**** Data below

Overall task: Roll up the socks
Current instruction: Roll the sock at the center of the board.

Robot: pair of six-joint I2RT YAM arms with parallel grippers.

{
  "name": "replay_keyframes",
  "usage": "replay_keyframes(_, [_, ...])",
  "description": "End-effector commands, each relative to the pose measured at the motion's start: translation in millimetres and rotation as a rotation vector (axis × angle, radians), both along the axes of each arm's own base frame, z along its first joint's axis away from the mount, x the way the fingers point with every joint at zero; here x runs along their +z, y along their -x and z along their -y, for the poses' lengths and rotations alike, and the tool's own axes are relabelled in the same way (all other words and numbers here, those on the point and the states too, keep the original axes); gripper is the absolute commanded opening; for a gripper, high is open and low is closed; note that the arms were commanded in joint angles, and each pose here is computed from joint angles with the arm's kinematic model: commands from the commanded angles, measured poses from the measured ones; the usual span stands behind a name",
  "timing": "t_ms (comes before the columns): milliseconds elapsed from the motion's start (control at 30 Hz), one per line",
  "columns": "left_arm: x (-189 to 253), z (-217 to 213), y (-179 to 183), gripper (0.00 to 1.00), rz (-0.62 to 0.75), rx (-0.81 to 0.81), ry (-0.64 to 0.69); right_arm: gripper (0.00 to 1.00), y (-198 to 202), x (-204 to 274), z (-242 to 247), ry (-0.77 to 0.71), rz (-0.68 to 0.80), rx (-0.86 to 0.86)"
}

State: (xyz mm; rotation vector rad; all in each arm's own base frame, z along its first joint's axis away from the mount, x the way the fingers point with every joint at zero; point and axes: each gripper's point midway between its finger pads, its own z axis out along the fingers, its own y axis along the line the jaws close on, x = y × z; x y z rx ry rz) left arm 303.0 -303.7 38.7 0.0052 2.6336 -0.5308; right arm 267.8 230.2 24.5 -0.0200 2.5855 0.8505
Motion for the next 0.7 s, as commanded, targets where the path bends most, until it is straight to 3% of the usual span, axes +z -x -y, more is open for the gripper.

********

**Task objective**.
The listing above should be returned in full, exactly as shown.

**Finished exercise**.
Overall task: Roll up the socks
Current instruction: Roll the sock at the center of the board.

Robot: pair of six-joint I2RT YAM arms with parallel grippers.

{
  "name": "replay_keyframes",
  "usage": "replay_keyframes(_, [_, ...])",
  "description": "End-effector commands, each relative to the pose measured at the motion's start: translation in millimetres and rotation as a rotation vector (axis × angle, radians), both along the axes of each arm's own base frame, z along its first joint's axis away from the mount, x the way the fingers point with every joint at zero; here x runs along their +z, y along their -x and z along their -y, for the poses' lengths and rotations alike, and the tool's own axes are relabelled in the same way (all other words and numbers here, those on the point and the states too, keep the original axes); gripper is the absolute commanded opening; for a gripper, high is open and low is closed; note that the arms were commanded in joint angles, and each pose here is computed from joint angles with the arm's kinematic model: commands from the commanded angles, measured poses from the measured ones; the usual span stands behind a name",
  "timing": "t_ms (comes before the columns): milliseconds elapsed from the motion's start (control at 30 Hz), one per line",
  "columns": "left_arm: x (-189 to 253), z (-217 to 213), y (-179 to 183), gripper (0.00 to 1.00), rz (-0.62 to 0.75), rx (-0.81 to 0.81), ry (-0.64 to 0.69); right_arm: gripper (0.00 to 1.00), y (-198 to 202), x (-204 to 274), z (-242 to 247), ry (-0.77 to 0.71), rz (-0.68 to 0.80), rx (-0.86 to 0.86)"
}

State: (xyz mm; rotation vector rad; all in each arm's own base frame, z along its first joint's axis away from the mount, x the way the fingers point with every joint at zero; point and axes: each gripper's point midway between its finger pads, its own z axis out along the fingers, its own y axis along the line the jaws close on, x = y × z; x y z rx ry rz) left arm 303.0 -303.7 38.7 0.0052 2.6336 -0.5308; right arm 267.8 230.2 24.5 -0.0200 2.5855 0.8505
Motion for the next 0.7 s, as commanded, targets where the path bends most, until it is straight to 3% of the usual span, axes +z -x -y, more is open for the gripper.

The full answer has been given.